▶ **About this task**:
Exclude the images, then return every line below exactly as written.

******************************

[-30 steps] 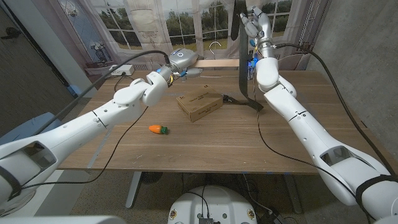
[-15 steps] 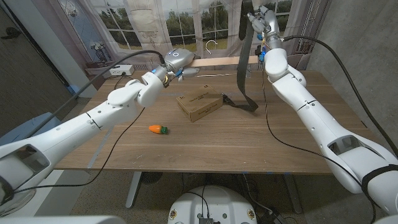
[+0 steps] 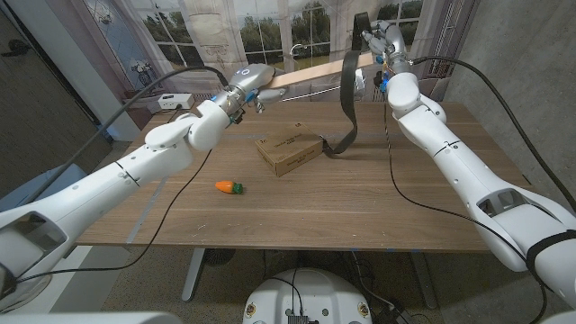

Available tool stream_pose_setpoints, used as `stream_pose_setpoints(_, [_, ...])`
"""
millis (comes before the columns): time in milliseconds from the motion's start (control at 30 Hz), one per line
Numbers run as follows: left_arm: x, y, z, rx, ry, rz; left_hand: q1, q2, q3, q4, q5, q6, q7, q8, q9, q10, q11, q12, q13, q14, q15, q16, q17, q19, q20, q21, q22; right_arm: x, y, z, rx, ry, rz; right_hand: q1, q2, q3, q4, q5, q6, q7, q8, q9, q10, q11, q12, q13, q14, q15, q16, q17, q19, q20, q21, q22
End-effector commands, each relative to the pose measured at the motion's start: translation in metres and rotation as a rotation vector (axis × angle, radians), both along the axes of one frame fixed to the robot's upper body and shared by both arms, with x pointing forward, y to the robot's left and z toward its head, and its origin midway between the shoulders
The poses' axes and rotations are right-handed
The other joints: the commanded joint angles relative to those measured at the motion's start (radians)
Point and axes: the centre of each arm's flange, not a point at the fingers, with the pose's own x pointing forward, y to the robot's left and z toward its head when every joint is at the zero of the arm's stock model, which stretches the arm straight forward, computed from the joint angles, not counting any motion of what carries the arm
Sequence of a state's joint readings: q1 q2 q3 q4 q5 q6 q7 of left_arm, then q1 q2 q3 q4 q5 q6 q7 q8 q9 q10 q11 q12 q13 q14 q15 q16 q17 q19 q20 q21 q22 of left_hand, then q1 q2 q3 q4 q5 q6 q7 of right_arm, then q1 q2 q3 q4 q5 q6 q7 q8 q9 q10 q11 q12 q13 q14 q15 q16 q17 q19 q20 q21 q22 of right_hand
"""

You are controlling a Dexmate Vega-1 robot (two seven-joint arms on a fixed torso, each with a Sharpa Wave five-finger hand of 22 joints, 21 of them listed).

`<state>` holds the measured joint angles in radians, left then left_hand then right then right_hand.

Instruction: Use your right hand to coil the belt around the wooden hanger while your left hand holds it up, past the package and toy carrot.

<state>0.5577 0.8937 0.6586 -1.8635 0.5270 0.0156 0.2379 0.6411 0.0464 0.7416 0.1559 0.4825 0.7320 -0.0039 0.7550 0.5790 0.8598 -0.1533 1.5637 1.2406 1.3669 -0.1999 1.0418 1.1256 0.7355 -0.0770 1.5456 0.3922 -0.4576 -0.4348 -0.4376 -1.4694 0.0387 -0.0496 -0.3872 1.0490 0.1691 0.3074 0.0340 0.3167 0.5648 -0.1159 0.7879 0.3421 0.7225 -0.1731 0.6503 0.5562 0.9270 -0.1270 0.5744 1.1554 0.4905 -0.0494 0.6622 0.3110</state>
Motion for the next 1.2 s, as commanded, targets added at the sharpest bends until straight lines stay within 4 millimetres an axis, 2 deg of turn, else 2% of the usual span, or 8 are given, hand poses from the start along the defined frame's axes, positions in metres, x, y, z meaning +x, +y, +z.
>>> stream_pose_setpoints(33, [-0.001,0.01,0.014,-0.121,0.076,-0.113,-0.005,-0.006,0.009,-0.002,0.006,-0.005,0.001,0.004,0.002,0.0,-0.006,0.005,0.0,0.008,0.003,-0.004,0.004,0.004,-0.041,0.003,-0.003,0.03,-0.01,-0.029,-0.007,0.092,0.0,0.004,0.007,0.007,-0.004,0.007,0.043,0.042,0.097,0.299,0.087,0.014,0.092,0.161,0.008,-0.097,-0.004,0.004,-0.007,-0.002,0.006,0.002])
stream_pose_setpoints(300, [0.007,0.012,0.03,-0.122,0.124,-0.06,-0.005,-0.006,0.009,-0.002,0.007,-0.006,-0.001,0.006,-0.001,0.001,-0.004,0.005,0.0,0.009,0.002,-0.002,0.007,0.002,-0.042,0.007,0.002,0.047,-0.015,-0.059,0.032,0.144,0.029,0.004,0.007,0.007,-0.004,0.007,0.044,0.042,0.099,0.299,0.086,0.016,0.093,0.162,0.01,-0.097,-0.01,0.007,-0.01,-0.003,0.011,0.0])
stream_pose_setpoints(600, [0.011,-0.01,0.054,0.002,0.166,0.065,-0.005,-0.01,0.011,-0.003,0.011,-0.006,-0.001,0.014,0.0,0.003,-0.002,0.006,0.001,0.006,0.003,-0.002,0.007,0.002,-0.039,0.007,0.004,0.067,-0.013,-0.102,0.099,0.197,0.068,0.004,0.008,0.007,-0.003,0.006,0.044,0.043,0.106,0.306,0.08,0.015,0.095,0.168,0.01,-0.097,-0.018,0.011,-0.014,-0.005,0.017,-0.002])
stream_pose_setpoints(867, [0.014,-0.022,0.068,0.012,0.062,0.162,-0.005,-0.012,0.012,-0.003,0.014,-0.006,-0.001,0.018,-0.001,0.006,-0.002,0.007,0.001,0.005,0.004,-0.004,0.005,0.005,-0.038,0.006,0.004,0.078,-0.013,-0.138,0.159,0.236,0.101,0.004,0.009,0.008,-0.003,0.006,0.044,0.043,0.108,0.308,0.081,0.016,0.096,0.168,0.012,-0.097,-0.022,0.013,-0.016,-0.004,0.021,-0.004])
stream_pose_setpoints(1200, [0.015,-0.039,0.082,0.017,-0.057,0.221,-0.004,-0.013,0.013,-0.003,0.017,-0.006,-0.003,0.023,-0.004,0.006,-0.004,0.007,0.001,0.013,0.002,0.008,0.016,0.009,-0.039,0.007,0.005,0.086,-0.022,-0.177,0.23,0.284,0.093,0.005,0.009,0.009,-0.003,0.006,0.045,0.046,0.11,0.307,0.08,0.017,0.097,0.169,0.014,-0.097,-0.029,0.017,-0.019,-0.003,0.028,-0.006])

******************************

▶ **Expected output**:
[-30 steps] 
[-15 steps] 
[+0 steps] 

Available tool stream_pose_setpoints, used as `stream_pose_setpoints(_, [_, ...])`
"""
millis (comes before the columns): time in milliseconds from the motion's start (control at 30 Hz), one per line
Numbers run as follows: left_arm: x, y, z, rx, ry, rz; left_hand: q1, q2, q3, q4, q5, q6, q7, q8, q9, q10, q11, q12, q13, q14, q15, q16, q17, q19, q20, q21, q22; right_arm: x, y, z, rx, ry, rz; right_hand: q1, q2, q3, q4, q5, q6, q7, q8, q9, q10, q11, q12, q13, q14, q15, q16, q17, q19, q20, q21, q22
End-effector commands, each relative to the pose measured at the motion's start: translation in metres and rotation as a rotation vector (axis × angle, radians), both along the axes of one frame fixed to the robot's upper body and shared by both arms, with x pointing forward, y to the robot's left and z toward its head, and its origin midway between the shoulders
The poses' axes and rotations are right-handed
The other joints: the commanded joint angles relative to those measured at the motion's start (radians)
Point and axes: the centre of each arm's flange, not a point at the fingers, with the pose's own x pointing forward, y to the robot's left and z toward its head when every joint is at the zero of the arm's stock model, which stretches the arm straight forward, computed from the joint angles, not counting any motion of what carries the arm
Sequence of a state's joint readings: q1 q2 q3 q4 q5 q6 q7 of left_arm, then q1 q2 q3 q4 q5 q6 q7 q8 q9 q10 q11 q12 q13 q14 q15 q16 q17 q19 q20 q21 q22 of left_hand, then q1 q2 q3 q4 q5 q6 q7 of right_arm, then q1 q2 q3 q4 q5 q6 q7 q8 q9 q10 q11 q12 q13 q14 q15 q16 q17 q19 q20 q21 q22 of right_hand
"""

You are controlling a Dexmate Vega-1 robot (two seven-joint arms on a fixed torso, each with a Sharpa Wave five-finger hand of 22 joints, 21 of them listed).

`<state>` holds the measured joint angles in radians, left then left_hand then right then right_hand.

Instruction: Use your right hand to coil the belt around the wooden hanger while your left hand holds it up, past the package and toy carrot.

<state>0.5577 0.8937 0.6586 -1.8635 0.5270 0.0156 0.2379 0.6411 0.0464 0.7416 0.1559 0.4825 0.7320 -0.0039 0.7550 0.5790 0.8598 -0.1533 1.5637 1.2406 1.3669 -0.1999 1.0418 1.1256 0.7355 -0.0770 1.5456 0.3922 -0.4576 -0.4348 -0.4376 -1.4694 0.0387 -0.0496 -0.3872 1.0490 0.1691 0.3074 0.0340 0.3167 0.5648 -0.1159 0.7879 0.3421 0.7225 -0.1731 0.6503 0.5562 0.9270 -0.1270 0.5744 1.1554 0.4905 -0.0494 0.6622 0.3110</state>
Motion for the next 1.2 s, as commanded, targets added at the sharpest bends until straight lines stay within 4 millimetres an axis, 2 deg of turn, else 2% of the usual span, or 8 are given, hand poses from the start along the defined frame's axes, positions in metres, x, y, z meaning +x, +y, +z.
>>> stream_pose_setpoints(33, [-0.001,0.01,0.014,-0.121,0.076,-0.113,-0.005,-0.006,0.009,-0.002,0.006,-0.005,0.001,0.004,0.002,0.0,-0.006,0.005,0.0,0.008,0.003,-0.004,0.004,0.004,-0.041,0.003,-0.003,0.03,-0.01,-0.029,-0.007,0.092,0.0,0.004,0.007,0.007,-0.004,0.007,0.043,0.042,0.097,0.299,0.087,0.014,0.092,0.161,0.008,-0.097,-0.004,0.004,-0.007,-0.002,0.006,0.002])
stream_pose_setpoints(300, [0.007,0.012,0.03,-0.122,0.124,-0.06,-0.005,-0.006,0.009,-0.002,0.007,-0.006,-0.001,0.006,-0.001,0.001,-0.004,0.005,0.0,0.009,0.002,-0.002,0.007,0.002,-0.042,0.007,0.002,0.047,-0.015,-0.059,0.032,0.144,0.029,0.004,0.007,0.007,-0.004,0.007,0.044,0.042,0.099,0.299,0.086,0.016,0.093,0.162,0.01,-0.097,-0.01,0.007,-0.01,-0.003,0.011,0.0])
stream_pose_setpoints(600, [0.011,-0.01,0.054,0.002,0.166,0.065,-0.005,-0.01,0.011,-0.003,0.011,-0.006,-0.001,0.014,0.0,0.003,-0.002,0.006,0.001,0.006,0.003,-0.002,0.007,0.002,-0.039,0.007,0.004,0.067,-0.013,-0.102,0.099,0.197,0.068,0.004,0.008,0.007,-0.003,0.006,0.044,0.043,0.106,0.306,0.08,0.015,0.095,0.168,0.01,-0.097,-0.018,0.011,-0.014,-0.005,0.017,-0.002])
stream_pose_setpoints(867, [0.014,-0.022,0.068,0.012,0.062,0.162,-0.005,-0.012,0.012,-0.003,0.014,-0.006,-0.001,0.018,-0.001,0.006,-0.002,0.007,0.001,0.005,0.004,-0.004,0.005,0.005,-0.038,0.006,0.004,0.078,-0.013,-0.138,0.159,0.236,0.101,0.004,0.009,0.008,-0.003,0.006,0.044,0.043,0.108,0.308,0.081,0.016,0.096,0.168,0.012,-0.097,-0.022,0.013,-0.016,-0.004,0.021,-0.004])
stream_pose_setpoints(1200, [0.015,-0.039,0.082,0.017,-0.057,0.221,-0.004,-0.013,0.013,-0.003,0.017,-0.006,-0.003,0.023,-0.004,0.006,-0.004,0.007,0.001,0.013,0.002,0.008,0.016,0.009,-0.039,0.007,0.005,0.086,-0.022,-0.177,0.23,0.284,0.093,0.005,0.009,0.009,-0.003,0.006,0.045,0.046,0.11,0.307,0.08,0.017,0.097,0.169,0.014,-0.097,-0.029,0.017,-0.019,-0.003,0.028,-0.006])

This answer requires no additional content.